■ Task instructions: Filter the entries for the string "cable". Copy each line that has it.

(Collected data)
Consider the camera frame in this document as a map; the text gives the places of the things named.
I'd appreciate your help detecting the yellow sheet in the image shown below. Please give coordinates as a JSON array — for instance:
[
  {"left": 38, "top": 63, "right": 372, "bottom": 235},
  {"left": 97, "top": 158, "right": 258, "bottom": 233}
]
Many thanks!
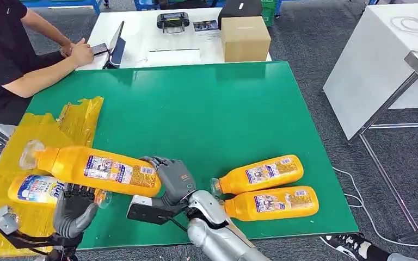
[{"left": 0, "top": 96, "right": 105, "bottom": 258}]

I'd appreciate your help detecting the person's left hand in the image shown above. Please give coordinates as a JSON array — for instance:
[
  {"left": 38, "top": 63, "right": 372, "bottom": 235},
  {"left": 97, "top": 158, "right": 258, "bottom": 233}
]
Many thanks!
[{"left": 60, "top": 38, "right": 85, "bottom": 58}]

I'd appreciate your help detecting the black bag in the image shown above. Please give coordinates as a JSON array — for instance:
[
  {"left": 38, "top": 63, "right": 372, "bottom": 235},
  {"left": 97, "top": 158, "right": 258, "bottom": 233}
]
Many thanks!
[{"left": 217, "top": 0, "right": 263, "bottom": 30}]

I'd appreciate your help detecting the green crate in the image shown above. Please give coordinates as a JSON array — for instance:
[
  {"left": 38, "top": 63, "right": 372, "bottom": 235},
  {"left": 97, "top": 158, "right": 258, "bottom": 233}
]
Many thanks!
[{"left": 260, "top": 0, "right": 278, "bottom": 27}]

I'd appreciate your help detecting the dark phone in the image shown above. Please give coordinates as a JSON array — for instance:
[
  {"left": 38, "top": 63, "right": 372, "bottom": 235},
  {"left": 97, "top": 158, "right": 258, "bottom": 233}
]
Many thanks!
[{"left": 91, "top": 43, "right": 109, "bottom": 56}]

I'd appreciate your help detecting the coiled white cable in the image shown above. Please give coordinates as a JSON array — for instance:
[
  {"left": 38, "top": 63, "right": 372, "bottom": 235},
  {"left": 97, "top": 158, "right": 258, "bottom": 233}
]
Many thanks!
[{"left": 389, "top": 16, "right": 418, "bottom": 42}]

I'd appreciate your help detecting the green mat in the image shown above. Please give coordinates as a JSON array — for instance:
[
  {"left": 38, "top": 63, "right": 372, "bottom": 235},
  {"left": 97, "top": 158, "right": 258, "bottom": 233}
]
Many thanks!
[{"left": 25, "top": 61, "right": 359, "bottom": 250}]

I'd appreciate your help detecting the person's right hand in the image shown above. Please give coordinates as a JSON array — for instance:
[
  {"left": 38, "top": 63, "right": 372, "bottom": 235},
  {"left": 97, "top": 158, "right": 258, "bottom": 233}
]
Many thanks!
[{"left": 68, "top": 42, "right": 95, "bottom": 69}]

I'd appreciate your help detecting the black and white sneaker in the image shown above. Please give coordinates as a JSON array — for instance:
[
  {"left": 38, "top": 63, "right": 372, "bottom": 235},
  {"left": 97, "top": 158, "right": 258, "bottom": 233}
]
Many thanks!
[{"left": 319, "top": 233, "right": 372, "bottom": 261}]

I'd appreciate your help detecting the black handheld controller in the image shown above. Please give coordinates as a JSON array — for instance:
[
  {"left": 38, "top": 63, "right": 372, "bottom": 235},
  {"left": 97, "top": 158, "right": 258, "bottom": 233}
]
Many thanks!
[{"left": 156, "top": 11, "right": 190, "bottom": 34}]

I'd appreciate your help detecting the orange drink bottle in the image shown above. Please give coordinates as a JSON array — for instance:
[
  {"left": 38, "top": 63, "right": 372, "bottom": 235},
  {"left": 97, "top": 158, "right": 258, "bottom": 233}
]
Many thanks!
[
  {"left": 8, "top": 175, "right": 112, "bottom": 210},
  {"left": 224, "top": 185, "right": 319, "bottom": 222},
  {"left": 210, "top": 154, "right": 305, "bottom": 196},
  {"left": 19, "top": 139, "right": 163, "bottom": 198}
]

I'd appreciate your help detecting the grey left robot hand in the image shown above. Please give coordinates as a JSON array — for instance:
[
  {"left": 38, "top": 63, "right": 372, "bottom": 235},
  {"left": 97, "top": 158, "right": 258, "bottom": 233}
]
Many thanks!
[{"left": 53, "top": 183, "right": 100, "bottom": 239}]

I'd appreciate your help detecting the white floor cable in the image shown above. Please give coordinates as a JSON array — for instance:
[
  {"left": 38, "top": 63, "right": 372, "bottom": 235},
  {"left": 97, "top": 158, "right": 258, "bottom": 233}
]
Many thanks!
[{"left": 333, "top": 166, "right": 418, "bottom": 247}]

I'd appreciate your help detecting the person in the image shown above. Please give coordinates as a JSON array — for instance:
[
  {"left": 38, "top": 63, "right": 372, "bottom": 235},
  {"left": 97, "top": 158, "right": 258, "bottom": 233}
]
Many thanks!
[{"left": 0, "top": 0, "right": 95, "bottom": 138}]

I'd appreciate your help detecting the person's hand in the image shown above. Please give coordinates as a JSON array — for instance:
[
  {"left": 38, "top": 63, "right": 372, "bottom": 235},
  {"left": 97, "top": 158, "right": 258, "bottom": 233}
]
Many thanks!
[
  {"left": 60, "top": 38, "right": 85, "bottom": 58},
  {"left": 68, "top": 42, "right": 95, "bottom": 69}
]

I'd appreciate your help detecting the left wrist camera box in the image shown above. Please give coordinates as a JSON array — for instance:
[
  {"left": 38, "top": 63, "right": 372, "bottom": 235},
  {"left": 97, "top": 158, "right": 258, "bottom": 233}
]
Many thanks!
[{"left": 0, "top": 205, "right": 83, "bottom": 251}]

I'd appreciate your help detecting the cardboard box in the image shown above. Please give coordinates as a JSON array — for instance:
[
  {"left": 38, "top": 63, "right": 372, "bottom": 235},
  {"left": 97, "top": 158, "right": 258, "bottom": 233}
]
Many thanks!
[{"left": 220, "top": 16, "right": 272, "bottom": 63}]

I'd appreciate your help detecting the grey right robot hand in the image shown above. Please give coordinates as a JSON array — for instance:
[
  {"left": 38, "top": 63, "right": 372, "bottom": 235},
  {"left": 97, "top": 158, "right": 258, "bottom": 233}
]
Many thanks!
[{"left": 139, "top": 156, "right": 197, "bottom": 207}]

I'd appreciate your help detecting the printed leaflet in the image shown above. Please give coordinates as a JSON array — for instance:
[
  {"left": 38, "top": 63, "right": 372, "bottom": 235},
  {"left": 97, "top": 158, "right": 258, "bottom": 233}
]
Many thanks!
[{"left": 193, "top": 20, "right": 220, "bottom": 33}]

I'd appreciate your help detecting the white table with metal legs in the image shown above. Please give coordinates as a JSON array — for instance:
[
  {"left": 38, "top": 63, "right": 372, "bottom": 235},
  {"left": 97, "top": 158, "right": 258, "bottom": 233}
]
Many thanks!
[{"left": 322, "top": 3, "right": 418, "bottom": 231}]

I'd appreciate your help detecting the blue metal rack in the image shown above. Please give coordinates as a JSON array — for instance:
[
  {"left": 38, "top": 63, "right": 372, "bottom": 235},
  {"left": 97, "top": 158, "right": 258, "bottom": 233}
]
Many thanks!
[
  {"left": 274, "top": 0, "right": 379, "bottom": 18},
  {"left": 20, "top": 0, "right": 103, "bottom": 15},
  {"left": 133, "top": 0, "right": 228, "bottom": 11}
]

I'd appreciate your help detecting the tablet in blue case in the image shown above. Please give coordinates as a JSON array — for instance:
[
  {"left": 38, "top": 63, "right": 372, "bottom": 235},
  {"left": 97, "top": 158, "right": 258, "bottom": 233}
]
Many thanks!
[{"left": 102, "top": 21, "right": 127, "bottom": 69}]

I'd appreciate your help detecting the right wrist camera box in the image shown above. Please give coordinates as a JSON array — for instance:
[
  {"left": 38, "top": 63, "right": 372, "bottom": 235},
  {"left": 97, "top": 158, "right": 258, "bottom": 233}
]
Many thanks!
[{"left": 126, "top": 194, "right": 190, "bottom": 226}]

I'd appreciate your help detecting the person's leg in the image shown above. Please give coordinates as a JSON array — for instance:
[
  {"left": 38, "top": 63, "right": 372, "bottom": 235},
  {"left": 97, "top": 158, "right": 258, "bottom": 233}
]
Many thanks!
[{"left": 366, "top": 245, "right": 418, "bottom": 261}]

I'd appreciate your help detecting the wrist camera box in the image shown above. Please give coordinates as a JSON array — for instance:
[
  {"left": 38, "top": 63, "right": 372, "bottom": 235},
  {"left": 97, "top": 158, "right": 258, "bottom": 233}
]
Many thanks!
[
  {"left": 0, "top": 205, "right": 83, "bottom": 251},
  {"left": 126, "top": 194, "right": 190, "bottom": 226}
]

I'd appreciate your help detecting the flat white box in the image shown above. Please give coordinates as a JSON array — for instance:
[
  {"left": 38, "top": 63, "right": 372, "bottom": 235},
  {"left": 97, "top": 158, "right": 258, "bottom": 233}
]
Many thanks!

■ Response to the task:
I'd appreciate your help detecting the coiled white cable in the image shown above. Please give coordinates as a JSON array — for instance:
I'd appreciate your help detecting the white floor cable in the image shown above. Please give coordinates as a JSON array — for instance:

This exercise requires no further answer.